# Basic ndarray

- N-dimensional array
- Homogeneous collection of data
- Fast and efficient
- Supports mathematical functions

# Some important attributes of an ndarray object:

 - **ndarray.ndim**: 
The number of axes (dimensions) of the array; also referred to as rank.

 - **ndarray.shape**: 
The dimensions of the array. This is a tuple of integers indicating the size of the array in each dimension. For a matrix name matrix1 with n rows and m columns, matrix1.shape returns (n,m).

 - **ndarray.size**: 
The total number of elements of the array. This is equal to the product of the elements of shape.

 - **ndarray.type**: 
This is an object that describes the type of the elements in the array.

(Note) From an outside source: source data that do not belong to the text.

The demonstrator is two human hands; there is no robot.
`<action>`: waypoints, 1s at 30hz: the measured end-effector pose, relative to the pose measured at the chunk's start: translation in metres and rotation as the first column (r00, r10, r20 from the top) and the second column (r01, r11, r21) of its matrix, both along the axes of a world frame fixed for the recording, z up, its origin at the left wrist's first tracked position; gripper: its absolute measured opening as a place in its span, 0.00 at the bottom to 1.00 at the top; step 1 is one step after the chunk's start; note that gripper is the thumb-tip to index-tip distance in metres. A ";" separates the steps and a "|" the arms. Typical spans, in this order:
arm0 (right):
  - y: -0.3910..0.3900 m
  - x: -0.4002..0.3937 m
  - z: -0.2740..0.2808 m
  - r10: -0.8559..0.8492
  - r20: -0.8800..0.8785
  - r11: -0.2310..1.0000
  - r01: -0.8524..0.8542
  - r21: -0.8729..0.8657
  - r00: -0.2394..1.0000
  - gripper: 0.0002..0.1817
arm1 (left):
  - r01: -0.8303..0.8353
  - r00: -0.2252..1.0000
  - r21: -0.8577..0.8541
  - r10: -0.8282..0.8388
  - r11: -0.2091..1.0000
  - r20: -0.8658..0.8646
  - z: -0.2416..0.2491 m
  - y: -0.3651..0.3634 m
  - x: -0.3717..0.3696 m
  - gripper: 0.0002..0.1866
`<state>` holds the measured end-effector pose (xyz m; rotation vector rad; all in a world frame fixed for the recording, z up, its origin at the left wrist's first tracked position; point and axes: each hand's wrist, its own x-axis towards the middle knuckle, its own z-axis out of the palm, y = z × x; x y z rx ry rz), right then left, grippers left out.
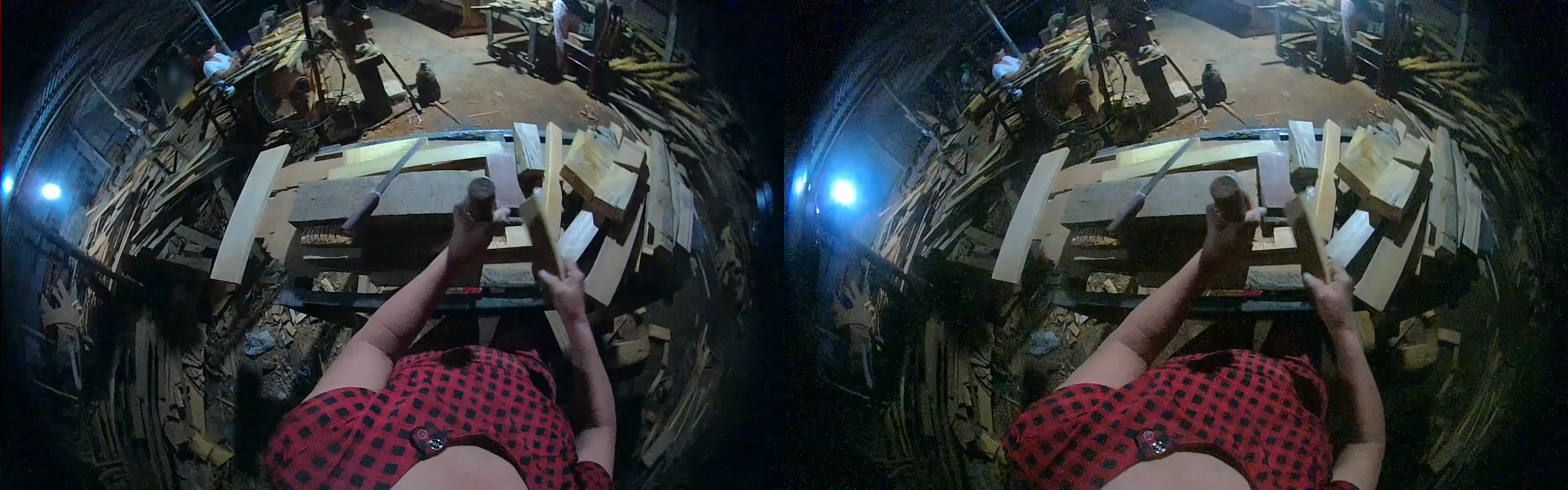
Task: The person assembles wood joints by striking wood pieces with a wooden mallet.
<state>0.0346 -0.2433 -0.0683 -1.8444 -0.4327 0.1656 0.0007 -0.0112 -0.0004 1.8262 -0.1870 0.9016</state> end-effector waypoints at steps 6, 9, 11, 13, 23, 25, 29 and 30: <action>-0.002 -0.037 0.165 -0.185 0.180 0.930 0.114 0.349 0.966 0.16 | 0.131 0.959 0.082 -0.105 0.988 -0.264 0.016 -0.007 0.002 0.14; 0.000 -0.037 0.166 -0.085 0.592 0.996 0.092 0.019 0.802 0.18 | 0.231 0.954 0.028 -0.220 0.973 -0.205 0.012 -0.014 0.005 0.19; 0.002 -0.031 0.175 0.146 0.571 0.983 -0.052 -0.177 0.808 0.17 | 0.188 0.979 0.090 -0.179 0.978 -0.100 0.005 -0.016 0.012 0.18; 0.000 -0.036 0.195 0.296 0.465 0.924 -0.127 -0.360 0.835 0.14 | 0.153 0.987 0.182 -0.141 0.971 -0.075 0.004 -0.010 0.011 0.18; 0.004 -0.004 0.076 0.058 0.469 0.986 -0.124 0.111 0.881 0.18 | 0.047 0.922 0.297 0.073 0.954 -0.380 0.003 -0.006 0.006 0.11; -0.003 -0.009 0.055 0.044 0.262 0.991 -0.010 -0.130 0.964 0.21 | 0.201 0.923 -0.178 -0.247 0.963 -0.296 -0.018 -0.007 0.014 0.08; 0.001 -0.011 0.017 -0.009 0.044 0.989 0.015 -0.150 0.999 0.22 | 0.095 0.920 -0.350 -0.217 0.932 -0.327 -0.016 -0.025 0.011 0.08; 0.004 -0.007 0.011 0.008 -0.017 0.992 -0.010 -0.129 1.000 0.23 | 0.050 0.947 -0.372 -0.163 0.927 -0.278 -0.009 -0.019 0.009 0.09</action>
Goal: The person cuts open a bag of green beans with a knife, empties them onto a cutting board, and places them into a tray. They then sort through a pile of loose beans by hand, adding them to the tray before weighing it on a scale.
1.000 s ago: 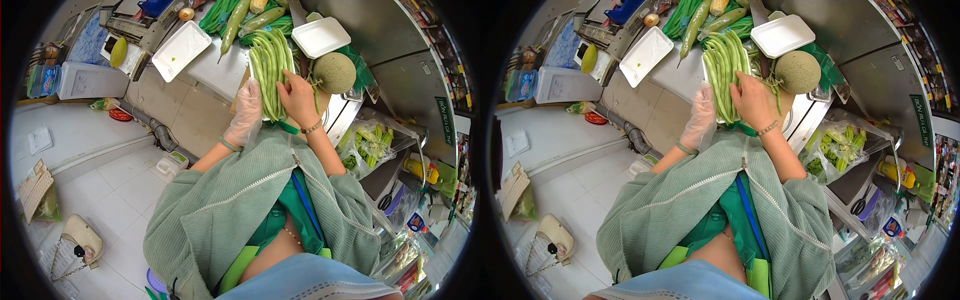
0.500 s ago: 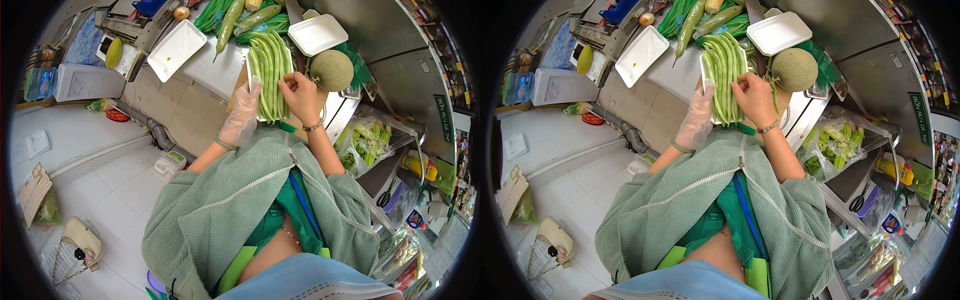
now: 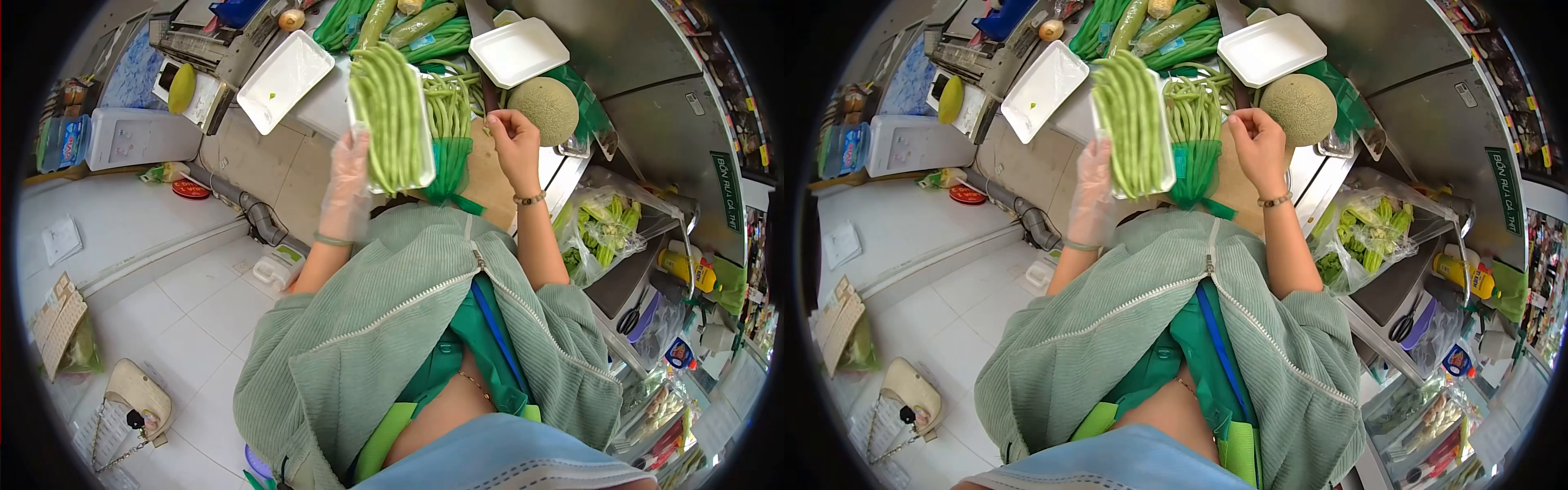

## Loading Numpy and Pandas libraries

In [None]:
import numpy as np
import pandas as pd
import matplotlib.pyplot as plt

## Create Numpy Arrays

In [None]:
# creates a Numpy array from a list
list_1 = [1, 2, 3, 4]
np_arr = np.array(list_1)
np_arr

In [None]:
# see what type np_arr is:
type(np_arr)

In [None]:
# creates a Numpy array from a Numpy matrix
np.array(np.mat('1 2; 3 4; 5 6'))

In [None]:
# can you fix this?
a1 = np.array(1, 2, 3, 4)
a1

## Type Casting

In [None]:
list_2 = [1, 2.0, 3]
list_2

In [None]:
# creates a ndarray from a list
a2 = np.array(list_2) 
a2

In [None]:
# you can also specify the type data is stored in the array as:
print(np.array([1, 2, 3], dtype = float))
print(np.array([1, 2, 3], dtype = 'U'))
print(np.array([1, 2, 3], dtype = '<U2'))
print(np.array([1, 2, 3], dtype = complex))
print(np.array([1, 2, 3.2], dtype = int))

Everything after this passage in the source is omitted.